Items listed in a dataset:
_ _ _ _ _
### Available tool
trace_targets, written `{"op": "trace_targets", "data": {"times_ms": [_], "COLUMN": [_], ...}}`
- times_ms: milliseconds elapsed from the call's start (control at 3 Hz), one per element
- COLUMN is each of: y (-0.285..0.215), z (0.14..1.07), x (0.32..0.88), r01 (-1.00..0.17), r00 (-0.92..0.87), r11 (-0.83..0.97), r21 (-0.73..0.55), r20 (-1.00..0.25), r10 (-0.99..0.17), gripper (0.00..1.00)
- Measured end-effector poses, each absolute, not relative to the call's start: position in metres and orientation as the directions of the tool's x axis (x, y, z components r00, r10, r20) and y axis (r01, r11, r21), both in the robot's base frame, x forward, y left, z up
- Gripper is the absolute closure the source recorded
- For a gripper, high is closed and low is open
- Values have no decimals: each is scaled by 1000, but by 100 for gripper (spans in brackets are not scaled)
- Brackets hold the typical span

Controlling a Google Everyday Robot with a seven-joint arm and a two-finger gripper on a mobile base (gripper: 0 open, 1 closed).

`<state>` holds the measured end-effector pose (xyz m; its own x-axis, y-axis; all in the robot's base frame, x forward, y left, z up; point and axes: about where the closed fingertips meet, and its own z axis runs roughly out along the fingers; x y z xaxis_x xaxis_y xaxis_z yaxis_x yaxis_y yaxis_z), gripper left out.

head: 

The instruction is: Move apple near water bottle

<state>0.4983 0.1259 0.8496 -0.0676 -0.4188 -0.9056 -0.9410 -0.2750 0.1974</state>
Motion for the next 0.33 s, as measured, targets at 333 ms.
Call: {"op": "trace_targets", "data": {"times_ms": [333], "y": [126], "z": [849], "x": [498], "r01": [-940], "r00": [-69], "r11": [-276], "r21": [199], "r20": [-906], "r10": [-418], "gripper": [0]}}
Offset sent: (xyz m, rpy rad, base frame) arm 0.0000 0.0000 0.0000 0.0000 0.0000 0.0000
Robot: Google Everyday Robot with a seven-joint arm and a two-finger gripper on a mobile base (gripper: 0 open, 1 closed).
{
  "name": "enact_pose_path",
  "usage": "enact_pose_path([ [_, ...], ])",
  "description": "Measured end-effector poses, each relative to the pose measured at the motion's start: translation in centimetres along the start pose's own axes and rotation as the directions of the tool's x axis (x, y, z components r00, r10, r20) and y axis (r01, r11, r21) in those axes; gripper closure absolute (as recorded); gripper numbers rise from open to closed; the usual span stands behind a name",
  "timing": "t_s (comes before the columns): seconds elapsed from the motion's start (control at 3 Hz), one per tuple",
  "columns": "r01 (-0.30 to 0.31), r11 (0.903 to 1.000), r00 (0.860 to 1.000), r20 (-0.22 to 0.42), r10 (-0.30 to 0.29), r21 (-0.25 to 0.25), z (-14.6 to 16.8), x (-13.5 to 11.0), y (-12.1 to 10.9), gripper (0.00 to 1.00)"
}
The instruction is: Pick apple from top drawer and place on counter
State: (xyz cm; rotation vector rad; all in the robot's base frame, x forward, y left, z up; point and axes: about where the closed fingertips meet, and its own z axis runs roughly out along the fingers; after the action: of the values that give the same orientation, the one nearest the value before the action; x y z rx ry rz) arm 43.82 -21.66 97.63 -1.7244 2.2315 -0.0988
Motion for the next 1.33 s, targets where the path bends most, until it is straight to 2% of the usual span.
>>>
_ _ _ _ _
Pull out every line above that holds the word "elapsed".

- times_ms: milliseconds elapsed from the call's start (control at 3 Hz), one per element
  "timing": "t_s (comes before the columns): seconds elapsed from the motion's start (control at 3 Hz), one per tuple",

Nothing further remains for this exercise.